Kitty was very weary, and a dead weight had fallen on her spirits. If Sir Richard had thought her bad form ten minutes before, his unspoken mind now declared her stupid. Meanwhile Kitty was saying to herself, as she watched her husband and Mary:

"I used to amuse William just as well--last year!"

When the door closed on them, Kitty fell back on her cushions with an "ouf!" of relief. William came back in a few minutes from showing the visitors the back way to their hotel, and stood beside his wife with an anxious face.

"They were too much for you, darling. They stayed too long."

"How you and Mary chattered!" said Kitty, with a little pout. But at the same moment she slipped an appealing hand into his.

Ashe clasped the hand, and laughed.

"I always told you she was an excellent gossip."

Sir Richard and Mary pursued their way through the narrow _calles_ that led to the Piazza.
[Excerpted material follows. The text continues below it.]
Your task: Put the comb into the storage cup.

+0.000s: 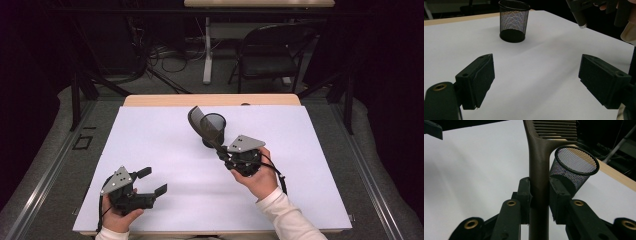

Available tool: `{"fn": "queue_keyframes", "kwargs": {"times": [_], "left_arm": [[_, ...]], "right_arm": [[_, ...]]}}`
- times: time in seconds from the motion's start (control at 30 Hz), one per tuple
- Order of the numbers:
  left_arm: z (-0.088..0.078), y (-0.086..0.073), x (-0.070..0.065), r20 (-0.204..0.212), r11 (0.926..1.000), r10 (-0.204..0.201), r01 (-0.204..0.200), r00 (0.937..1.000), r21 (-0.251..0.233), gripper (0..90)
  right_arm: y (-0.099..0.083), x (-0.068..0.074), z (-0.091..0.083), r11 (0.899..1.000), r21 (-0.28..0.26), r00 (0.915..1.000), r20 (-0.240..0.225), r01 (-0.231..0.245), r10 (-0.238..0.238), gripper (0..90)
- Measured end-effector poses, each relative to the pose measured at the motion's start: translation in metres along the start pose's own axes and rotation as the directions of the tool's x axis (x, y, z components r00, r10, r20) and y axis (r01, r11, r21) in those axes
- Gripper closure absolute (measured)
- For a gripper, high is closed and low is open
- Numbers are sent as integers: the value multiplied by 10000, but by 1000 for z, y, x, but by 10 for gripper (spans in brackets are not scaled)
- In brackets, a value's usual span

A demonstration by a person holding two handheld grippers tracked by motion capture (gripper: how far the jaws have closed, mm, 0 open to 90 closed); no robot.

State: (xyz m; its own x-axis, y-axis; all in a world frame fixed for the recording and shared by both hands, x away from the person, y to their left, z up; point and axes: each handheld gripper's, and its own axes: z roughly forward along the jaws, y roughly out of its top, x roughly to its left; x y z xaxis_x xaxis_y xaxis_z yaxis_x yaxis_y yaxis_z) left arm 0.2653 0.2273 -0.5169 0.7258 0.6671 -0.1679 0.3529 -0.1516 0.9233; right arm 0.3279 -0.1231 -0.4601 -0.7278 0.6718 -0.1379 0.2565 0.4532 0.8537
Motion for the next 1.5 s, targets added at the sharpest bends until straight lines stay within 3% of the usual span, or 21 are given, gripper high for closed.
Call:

Sir Richard was expatiating on Ashe's folly in marrying such a wife.

"She looks like an actress!--and as to her conversation, she began by telling me outrageous stories and ended by not having a word to say about anything. The bad blood of the Bristols, it seems to me, without their brains."

"Oh no, papa! Kitty is very clever. You haven't heard her recite. She was tired to-night."
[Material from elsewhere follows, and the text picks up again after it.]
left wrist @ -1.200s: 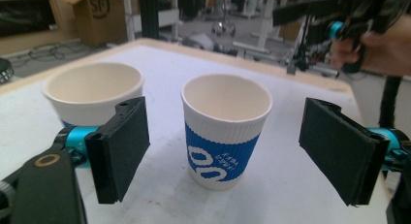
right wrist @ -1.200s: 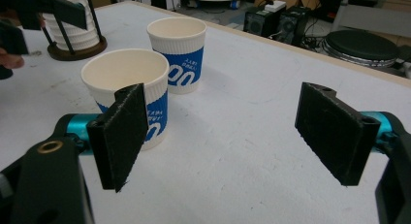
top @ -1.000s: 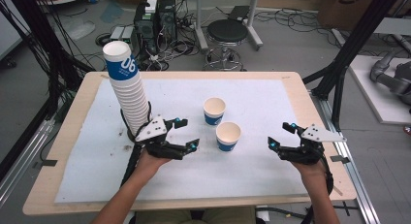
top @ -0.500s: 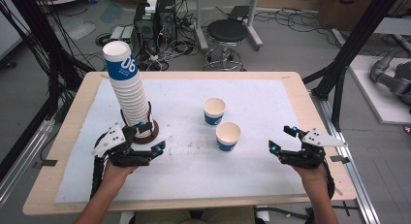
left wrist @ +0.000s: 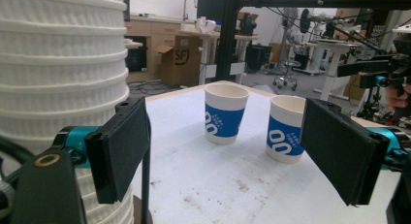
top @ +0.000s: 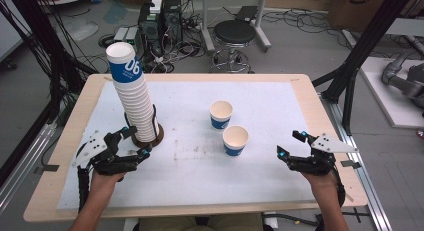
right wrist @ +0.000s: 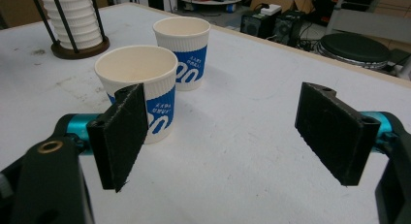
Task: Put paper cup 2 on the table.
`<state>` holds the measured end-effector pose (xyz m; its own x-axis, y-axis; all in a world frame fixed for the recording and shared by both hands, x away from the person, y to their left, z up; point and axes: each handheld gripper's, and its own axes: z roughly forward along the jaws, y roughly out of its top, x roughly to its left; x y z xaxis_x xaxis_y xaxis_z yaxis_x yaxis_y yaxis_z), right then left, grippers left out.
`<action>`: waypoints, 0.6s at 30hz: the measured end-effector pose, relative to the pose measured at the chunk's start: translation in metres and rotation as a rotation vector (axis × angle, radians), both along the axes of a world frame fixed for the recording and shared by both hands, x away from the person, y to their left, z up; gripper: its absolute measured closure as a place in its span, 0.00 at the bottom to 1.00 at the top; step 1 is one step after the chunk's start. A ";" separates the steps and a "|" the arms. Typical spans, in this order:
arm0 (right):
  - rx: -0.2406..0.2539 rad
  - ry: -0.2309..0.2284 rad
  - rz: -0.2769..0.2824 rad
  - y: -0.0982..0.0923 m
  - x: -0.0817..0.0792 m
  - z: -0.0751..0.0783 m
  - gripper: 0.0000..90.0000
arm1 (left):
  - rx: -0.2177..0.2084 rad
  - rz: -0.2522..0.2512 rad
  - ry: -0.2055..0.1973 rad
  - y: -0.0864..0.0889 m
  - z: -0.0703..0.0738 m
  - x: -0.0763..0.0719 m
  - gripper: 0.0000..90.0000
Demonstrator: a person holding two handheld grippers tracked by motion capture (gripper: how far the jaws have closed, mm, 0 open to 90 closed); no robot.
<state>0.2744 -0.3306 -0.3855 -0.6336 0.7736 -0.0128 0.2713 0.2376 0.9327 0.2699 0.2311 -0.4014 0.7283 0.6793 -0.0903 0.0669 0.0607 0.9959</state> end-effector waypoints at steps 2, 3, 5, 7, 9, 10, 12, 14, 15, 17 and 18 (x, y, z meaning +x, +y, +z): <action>0.003 0.001 -0.003 0.000 0.000 0.000 0.22 | -0.006 0.006 0.002 0.001 -0.001 0.000 0.20; -0.001 -0.001 0.000 0.000 0.001 0.000 0.22 | -0.003 0.008 0.001 0.002 -0.001 0.001 0.20; 0.002 0.002 0.001 0.001 0.001 -0.001 0.22 | -0.007 0.009 0.002 0.002 -0.002 0.001 0.20; -0.002 0.004 0.000 0.000 0.002 -0.002 0.22 | -0.006 0.013 0.002 0.003 -0.002 0.001 0.20; -0.003 -0.002 0.003 0.000 0.003 -0.002 0.22 | -0.006 0.018 0.002 0.003 -0.002 0.001 0.20; -0.002 0.005 0.002 0.000 0.003 -0.003 0.22 | -0.004 0.019 0.002 0.004 -0.002 0.001 0.20; -0.002 0.002 0.003 0.000 0.003 -0.003 0.22 | -0.009 0.022 0.001 0.004 -0.002 0.001 0.20; -0.001 0.001 0.001 0.000 0.003 -0.002 0.22 | -0.010 0.020 -0.001 0.004 -0.002 0.001 0.20; 0.000 0.003 0.001 0.000 0.002 -0.002 0.22 | -0.007 0.019 -0.001 0.004 -0.002 0.001 0.20; 0.000 -0.004 0.001 -0.001 0.002 -0.002 0.22 | -0.007 0.018 -0.002 0.003 -0.002 0.000 0.20; 0.001 -0.004 0.001 -0.001 0.002 -0.002 0.22 | -0.004 0.017 -0.002 0.003 -0.002 0.000 0.20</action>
<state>0.2767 -0.3312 -0.3871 -0.6344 0.7729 -0.0150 0.2672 0.2374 0.9340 0.2702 0.2336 -0.4039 0.7170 0.6911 -0.0913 0.0637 0.0654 0.9958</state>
"Well, I don't want to flatter you, my dear!" said the old man, testily, "but I thought it was pathetic--the way in which Ashe enjoyed your conversation. It showed he didn't get much of it at home."

Mary smiled uncertainly. Her whole nature was still aglow from that contact with Ashe's delightful personality. After months of depression and humiliation, her success with him had somehow restored those illusions on which cheerfulness depends.

How ill Kitty looked--and how conscious! Mary was impetuously certain that Kitty had betrayed her knowledge of Cliffe's presence in Venice; and equally certain that William knew nothing. Poor William!

Well, what can you expect of such a temperament--such a race? Mary's thoughts travelled confusedly towards--and through--some big and dreadful catastrophe.

And then? After it?

It seemed to her that she was once more in the Park Lane drawing-room; the familiar Morris papers and Burne-Jones drawings surrounded her; and she and Elizabeth Tranmore sat, hand in hand, talking of William--a William once more free, after much folly and suffering, to reconstruct his life....

"Here we are," said Sir Richard Lyster, moving down a dark pa.s.sage towards the brightly lit doorway of their hotel.

With a start--as of one taken red-handed--Mary awoke from her dream.

XX

Madame d'Estrees and her friend, Donna Laura, occupied the _mezzanin_ of the vast Vercelli palace. The palace itself belonged to the head of the Vercelli family. It was a magnificent erection of the late seventeenth century, at this moment half furnished, dilapidated, and forsaken. But the _entresol_ on the eastern side of the _cortile_ was in good condition, and comfortably fitted up for the occasional use of the Principe. As he was wintering in Paris, he had let his rooms at an ordinary commercial rent to his kinswoman, Donna Laura. She, a soured and melancholy woman, unmarried in a Latin society which has small use or kindness for spinsters, had seized on Marguerite d'Estrees--whose acquaintance she had made in a Mont d'Or hotel--and was now keeping her like a caged canary that sings for its food.

Madame d'Estrees was quite willing. So long as she had a sofa on which to sit enthroned, a sufficiency of new gowns, a maid, cigarettes, breakfast in bed, and a supply of French novels, she appeared the most harmless and engaging of mortals. Her youth had been cruel, disorderly, and vicious. It had lasted long; but now, when middle age stood at last confessed, she was lapsing, it seemed, into amiability and good behavior. She was, indeed, fast forgetting her own history, and soon the recital of it would surprise no one so much as herself.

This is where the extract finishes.